> _DIRECTIONS FOR THIS TASK_
A line below contains "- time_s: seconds", and a later one contains "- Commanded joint". Repeat both, with every line between them, exactly.

▽

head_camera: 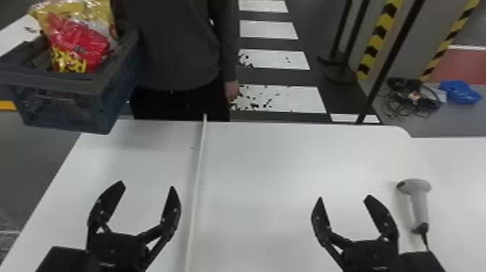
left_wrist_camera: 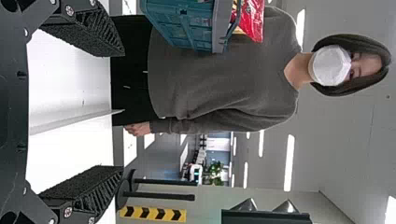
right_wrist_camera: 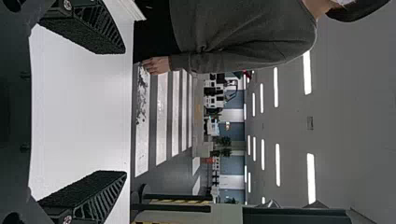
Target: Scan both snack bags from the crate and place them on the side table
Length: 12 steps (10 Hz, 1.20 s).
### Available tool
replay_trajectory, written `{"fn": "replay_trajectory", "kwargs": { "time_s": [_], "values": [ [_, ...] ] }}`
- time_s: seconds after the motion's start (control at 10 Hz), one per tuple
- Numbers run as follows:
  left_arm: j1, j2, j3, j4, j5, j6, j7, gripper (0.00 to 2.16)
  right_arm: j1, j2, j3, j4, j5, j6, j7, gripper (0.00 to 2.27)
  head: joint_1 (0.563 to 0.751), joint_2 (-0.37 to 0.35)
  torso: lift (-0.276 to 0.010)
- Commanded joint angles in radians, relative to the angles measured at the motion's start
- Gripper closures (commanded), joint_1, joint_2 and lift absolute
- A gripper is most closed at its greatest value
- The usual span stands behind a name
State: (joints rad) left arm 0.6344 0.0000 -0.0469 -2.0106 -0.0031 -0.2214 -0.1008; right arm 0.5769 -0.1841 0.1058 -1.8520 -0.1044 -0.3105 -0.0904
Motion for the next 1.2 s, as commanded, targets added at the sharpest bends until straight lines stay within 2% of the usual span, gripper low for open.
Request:
{"fn": "replay_trajectory", "kwargs": {
  "time_s": [0.0,1.1],
  "values": [
    [0.001,-0.003,-0.001,0.0,0.0,-0.003,0.001,0.14,0.001,0.0,0.0,-0.001,0.0,0.0,0.0,0.07,0.695,-0.053,-0.095],
    [0.007,-0.003,-0.002,0.003,0.005,-0.009,-0.011,0.14,0.003,-0.003,0.002,-0.001,0.0,0.0,0.0,0.08,0.695,-0.058,-0.095]
  ]
}}
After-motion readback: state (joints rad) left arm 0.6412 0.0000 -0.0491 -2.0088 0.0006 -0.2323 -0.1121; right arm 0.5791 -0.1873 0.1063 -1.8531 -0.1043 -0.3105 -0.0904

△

> _TASK RESPONSE_
- time_s: seconds after the motion's start (control at 10 Hz), one per tuple
- Numbers run as follows:
  left_arm: j1, j2, j3, j4, j5, j6, j7, gripper (0.00 to 2.16)
  right_arm: j1, j2, j3, j4, j5, j6, j7, gripper (0.00 to 2.27)
  head: joint_1 (0.563 to 0.751), joint_2 (-0.37 to 0.35)
  torso: lift (-0.276 to 0.010)
- Commanded joint angles in radians, relative to the angles measured at the motion's start

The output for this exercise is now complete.